What to work on:
Reproduce all entries precisely as they are written.

Stored data:
□ □ □ □ □ □ □
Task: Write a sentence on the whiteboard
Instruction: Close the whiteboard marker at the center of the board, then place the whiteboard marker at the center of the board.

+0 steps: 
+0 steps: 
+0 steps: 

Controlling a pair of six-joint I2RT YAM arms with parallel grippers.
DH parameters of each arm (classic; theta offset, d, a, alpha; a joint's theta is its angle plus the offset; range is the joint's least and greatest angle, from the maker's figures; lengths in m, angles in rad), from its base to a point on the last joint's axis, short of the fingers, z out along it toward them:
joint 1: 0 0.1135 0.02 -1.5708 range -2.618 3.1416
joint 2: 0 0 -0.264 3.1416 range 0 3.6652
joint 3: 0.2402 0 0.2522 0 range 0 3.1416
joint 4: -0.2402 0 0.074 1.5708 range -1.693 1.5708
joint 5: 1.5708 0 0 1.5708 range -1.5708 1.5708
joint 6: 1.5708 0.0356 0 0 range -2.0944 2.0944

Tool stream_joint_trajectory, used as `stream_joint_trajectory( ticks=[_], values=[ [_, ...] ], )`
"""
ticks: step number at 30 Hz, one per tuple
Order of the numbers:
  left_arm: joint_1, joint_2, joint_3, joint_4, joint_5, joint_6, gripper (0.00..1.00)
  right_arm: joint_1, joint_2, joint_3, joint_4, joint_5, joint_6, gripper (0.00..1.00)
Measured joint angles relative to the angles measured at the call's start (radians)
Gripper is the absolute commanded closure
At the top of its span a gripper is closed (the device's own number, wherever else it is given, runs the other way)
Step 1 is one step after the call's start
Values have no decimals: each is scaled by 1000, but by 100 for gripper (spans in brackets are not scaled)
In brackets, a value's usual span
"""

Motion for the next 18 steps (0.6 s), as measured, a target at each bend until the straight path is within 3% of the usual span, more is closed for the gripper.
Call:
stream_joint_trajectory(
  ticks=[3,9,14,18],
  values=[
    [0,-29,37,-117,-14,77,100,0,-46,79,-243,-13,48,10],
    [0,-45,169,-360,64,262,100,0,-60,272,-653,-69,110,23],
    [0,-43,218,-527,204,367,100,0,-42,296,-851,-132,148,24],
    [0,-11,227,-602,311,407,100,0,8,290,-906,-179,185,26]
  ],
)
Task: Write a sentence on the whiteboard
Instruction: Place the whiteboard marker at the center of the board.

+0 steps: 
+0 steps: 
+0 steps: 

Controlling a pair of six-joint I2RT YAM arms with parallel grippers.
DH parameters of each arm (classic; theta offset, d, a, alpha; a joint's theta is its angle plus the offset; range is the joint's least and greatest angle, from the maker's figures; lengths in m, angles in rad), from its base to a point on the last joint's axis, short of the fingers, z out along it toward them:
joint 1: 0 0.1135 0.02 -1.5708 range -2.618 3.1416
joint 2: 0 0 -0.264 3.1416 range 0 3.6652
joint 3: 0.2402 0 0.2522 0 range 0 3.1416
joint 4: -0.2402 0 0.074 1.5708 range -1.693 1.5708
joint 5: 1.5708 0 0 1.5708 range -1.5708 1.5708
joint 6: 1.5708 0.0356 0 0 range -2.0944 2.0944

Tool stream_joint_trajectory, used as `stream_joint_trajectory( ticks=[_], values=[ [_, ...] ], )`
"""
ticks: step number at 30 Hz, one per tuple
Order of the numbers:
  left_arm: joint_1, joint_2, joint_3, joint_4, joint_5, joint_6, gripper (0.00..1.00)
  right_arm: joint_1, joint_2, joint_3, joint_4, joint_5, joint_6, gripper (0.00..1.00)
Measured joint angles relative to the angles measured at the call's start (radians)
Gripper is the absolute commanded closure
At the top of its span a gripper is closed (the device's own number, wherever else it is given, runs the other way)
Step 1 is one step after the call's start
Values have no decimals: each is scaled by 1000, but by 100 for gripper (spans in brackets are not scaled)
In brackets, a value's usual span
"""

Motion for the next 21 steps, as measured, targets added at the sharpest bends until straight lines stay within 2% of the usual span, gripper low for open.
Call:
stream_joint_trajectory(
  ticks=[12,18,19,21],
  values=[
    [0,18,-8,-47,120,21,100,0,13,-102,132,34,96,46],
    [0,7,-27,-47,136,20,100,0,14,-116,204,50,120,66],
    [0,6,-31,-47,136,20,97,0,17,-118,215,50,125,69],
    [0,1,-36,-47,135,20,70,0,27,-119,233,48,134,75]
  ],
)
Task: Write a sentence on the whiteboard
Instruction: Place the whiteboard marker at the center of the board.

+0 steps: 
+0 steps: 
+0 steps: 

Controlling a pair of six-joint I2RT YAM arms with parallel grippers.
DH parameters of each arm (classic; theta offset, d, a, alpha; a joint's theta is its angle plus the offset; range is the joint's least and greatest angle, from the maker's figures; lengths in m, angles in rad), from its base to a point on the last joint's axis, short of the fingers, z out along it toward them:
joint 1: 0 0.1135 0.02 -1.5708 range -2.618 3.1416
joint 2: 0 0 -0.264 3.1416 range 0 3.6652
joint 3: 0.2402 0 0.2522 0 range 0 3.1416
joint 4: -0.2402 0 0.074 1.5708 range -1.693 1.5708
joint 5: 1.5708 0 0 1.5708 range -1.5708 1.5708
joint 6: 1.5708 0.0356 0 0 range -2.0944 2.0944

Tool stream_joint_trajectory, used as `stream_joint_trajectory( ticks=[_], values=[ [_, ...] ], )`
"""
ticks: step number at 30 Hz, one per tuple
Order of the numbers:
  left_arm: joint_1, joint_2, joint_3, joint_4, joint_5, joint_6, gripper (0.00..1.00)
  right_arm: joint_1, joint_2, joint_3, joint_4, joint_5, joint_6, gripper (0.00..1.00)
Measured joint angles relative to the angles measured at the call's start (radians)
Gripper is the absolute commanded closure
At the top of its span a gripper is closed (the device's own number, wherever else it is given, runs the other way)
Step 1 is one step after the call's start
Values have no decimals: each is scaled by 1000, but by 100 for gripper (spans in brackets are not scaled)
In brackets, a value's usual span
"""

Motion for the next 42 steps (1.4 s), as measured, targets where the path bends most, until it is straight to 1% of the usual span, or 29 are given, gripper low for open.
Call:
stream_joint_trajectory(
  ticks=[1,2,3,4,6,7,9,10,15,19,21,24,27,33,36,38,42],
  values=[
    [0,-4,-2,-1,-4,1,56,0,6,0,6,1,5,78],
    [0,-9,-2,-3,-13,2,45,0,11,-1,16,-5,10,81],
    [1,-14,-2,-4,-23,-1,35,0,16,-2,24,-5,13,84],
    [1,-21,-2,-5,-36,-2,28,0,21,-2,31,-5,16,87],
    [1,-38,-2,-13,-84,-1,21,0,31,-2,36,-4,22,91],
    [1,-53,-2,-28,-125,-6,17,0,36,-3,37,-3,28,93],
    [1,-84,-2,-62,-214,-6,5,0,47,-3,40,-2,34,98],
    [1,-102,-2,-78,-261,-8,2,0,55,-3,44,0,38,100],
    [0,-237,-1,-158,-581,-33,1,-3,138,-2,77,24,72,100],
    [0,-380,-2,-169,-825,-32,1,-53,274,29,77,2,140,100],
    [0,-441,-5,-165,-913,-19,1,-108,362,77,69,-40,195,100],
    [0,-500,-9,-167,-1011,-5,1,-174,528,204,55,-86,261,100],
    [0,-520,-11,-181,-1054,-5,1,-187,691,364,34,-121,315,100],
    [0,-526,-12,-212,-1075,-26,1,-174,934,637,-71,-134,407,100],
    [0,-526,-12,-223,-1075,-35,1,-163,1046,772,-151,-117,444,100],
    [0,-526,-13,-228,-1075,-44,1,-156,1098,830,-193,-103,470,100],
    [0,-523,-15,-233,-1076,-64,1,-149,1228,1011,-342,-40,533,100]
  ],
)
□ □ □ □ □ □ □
Reply:
Task: Write a sentence on the whiteboard
Instruction: Close the whiteboard marker at the center of the board, then place the whiteboard marker at the center of the board.

+0 steps: 
+0 steps: 
+0 steps: 

Controlling a pair of six-joint I2RT YAM arms with parallel grippers.
DH parameters of each arm (classic; theta offset, d, a, alpha; a joint's theta is its angle plus the offset; range is the joint's least and greatest angle, from the maker's figures; lengths in m, angles in rad), from its base to a point on the last joint's axis, short of the fingers, z out along it toward them:
joint 1: 0 0.1135 0.02 -1.5708 range -2.618 3.1416
joint 2: 0 0 -0.264 3.1416 range 0 3.6652
joint 3: 0.2402 0 0.2522 0 range 0 3.1416
joint 4: -0.2402 0 0.074 1.5708 range -1.693 1.5708
joint 5: 1.5708 0 0 1.5708 range -1.5708 1.5708
joint 6: 1.5708 0.0356 0 0 range -2.0944 2.0944

Tool stream_joint_trajectory, used as `stream_joint_trajectory( ticks=[_], values=[ [_, ...] ], )`
"""
ticks: step number at 30 Hz, one per tuple
Order of the numbers:
  left_arm: joint_1, joint_2, joint_3, joint_4, joint_5, joint_6, gripper (0.00..1.00)
  right_arm: joint_1, joint_2, joint_3, joint_4, joint_5, joint_6, gripper (0.00..1.00)
Measured joint angles relative to the angles measured at the call's start (radians)
Gripper is the absolute commanded closure
At the top of its span a gripper is closed (the device's own number, wherever else it is given, runs the other way)
Step 1 is one step after the call's start
Values have no decimals: each is scaled by 1000, but by 100 for gripper (spans in brackets are not scaled)
In brackets, a value's usual span
"""

Motion for the next 18 steps (0.6 s), as measured, a target at each bend until the straight path is within 3% of the usual span, more is closed for the gripper.
Call:
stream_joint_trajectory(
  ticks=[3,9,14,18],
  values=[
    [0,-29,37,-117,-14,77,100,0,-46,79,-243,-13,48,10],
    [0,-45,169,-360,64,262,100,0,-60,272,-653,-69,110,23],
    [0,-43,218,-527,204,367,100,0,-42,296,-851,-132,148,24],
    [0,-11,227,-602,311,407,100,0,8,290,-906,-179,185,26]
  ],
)
Task: Write a sentence on the whiteboard
Instruction: Place the whiteboard marker at the center of the board.

+0 steps: 
+0 steps: 
+0 steps: 

Controlling a pair of six-joint I2RT YAM arms with parallel grippers.
DH parameters of each arm (classic; theta offset, d, a, alpha; a joint's theta is its angle plus the offset; range is the joint's least and greatest angle, from the maker's figures; lengths in m, angles in rad), from its base to a point on the last joint's axis, short of the fingers, z out along it toward them:
joint 1: 0 0.1135 0.02 -1.5708 range -2.618 3.1416
joint 2: 0 0 -0.264 3.1416 range 0 3.6652
joint 3: 0.2402 0 0.2522 0 range 0 3.1416
joint 4: -0.2402 0 0.074 1.5708 range -1.693 1.5708
joint 5: 1.5708 0 0 1.5708 range -1.5708 1.5708
joint 6: 1.5708 0.0356 0 0 range -2.0944 2.0944

Tool stream_joint_trajectory, used as `stream_joint_trajectory( ticks=[_], values=[ [_, ...] ], )`
"""
ticks: step number at 30 Hz, one per tuple
Order of the numbers:
  left_arm: joint_1, joint_2, joint_3, joint_4, joint_5, joint_6, gripper (0.00..1.00)
  right_arm: joint_1, joint_2, joint_3, joint_4, joint_5, joint_6, gripper (0.00..1.00)
Measured joint angles relative to the angles measured at the call's start (radians)
Gripper is the absolute commanded closure
At the top of its span a gripper is closed (the device's own number, wherever else it is given, runs the other way)
Step 1 is one step after the call's start
Values have no decimals: each is scaled by 1000, but by 100 for gripper (spans in brackets are not scaled)
In brackets, a value's usual span
"""

Motion for the next 21 steps, as measured, targets added at the sharpest bends until straight lines stay within 2% of the usual span, gripper low for open.
Call:
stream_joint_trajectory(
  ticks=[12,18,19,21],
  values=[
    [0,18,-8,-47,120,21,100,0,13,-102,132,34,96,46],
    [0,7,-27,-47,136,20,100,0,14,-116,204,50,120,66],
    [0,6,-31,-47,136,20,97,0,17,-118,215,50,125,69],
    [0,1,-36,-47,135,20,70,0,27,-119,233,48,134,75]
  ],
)
Task: Write a sentence on the whiteboard
Instruction: Place the whiteboard marker at the center of the board.

+0 steps: 
+0 steps: 
+0 steps: 

Controlling a pair of six-joint I2RT YAM arms with parallel grippers.
DH parameters of each arm (classic; theta offset, d, a, alpha; a joint's theta is its angle plus the offset; range is the joint's least and greatest angle, from the maker's figures; lengths in m, angles in rad), from its base to a point on the last joint's axis, short of the fingers, z out along it toward them:
joint 1: 0 0.1135 0.02 -1.5708 range -2.618 3.1416
joint 2: 0 0 -0.264 3.1416 range 0 3.6652
joint 3: 0.2402 0 0.2522 0 range 0 3.1416
joint 4: -0.2402 0 0.074 1.5708 range -1.693 1.5708
joint 5: 1.5708 0 0 1.5708 range -1.5708 1.5708
joint 6: 1.5708 0.0356 0 0 range -2.0944 2.0944

Tool stream_joint_trajectory, used as `stream_joint_trajectory( ticks=[_], values=[ [_, ...] ], )`
"""
ticks: step number at 30 Hz, one per tuple
Order of the numbers:
  left_arm: joint_1, joint_2, joint_3, joint_4, joint_5, joint_6, gripper (0.00..1.00)
  right_arm: joint_1, joint_2, joint_3, joint_4, joint_5, joint_6, gripper (0.00..1.00)
Measured joint angles relative to the angles measured at the call's start (radians)
Gripper is the absolute commanded closure
At the top of its span a gripper is closed (the device's own number, wherever else it is given, runs the other way)
Step 1 is one step after the call's start
Values have no decimals: each is scaled by 1000, but by 100 for gripper (spans in brackets are not scaled)
In brackets, a value's usual span
"""

Motion for the next 42 steps (1.4 s), as measured, targets where the path bends most, until it is straight to 1% of the usual span, or 29 are given, gripper low for open.
Call:
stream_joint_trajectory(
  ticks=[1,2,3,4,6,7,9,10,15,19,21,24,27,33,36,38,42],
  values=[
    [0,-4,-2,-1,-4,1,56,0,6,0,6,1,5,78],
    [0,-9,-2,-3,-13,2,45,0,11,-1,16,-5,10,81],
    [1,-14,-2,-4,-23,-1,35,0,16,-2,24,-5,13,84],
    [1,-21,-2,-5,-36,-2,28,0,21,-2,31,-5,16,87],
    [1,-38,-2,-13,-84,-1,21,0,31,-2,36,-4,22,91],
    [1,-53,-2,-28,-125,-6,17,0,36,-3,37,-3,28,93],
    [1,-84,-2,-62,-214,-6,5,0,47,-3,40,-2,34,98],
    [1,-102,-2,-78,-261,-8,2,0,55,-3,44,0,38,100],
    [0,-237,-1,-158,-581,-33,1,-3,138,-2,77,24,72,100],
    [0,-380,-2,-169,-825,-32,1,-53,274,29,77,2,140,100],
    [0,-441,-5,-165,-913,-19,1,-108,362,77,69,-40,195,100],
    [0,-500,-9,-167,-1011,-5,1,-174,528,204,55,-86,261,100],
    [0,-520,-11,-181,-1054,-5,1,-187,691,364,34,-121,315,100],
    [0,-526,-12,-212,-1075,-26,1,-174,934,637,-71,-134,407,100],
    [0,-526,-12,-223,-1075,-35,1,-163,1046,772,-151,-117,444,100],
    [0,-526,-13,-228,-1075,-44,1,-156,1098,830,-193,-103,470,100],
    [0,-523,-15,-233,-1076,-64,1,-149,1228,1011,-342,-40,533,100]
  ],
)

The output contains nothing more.